Tries (Prefix Trees)
The data structure powering autocomplete, spell-check, and IP routing — a tree where each edge is a character and every path from the root spells a prefix. Insert, search, and prefix queries all run in O(L) on word length alone, completely independent of how many words you store.
The mental model: every shared prefix is a shared node
Here is the thing that clicks it into place. When you store "cat" and "car" in a hash table, you get two independent entries. The shared prefix "ca" is duplicated in both strings — stored twice, checked independently. A trie refuses to do that. It insists: if two words start with the same character, they share the same first node. If they share the first two characters, they share the same first two nodes.

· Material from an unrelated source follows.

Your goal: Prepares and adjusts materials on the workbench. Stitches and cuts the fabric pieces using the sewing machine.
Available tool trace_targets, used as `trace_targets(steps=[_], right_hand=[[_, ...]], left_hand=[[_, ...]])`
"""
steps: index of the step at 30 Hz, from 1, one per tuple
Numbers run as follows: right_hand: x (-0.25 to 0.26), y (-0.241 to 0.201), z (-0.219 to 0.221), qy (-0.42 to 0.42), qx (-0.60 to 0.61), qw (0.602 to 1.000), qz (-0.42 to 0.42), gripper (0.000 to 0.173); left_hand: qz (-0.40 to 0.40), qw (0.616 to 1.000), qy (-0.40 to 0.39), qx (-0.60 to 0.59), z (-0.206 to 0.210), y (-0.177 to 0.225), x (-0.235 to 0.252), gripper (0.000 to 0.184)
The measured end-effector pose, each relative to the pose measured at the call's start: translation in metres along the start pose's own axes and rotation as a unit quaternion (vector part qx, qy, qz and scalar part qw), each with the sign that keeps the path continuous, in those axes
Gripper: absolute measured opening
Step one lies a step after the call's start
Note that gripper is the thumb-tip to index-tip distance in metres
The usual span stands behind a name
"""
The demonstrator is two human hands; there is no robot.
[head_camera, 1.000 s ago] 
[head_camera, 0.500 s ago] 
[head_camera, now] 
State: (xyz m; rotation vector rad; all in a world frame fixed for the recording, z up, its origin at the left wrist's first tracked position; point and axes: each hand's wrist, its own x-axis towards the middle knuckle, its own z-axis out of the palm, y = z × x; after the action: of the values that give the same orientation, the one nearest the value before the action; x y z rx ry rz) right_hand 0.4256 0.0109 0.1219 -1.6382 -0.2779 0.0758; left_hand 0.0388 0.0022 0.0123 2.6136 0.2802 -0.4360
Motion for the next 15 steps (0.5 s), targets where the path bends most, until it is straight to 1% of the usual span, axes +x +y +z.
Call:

The result is that the trie's structure is the prefix structure of your word list. That is not a side effect — it is the whole design. "Dog" branches off on its own from the root because it shares no prefix with "cat" or "car." "Car" and "cat" stay together until the fourth character, where they diverge into "r" and "t" nodes.
flowchart TD
root(( root ))
root -->|c| c((c))
root -->|d| d((d))
c -->|a| ca((a))
ca -->|t| cat((t))
ca -->|r| car((r))
d -->|o| do((o))
do -->|g| dog((g))
subgraph "words stored"
W1["cat ✓"]
W2["car ✓"]
W3["dog ✓"]
end
cat -.-> W1
car -.-> W2
dog -.-> W3
style root fill:#7c5cff,color:#fff
style ca fill:#22d3ee,color:#0a0a0f
style cat fill:#00ff9d,color:#0a0a0f
style car fill:#00ff9d,color:#0a0a0f
style dog fill:#00ff9d,color:#0a0a0f
Now add "card" to this trie. You walk "c" → "a" → "r" — all three already exist, no new nodes — and attach a new "d" child under "r". You also need to mark "r" as is_end = True (it already is for "car") and add is_end = True on the new "d" node. Total cost: one new node. If you later add "care," "carp," and "careful," you pay one node per new character.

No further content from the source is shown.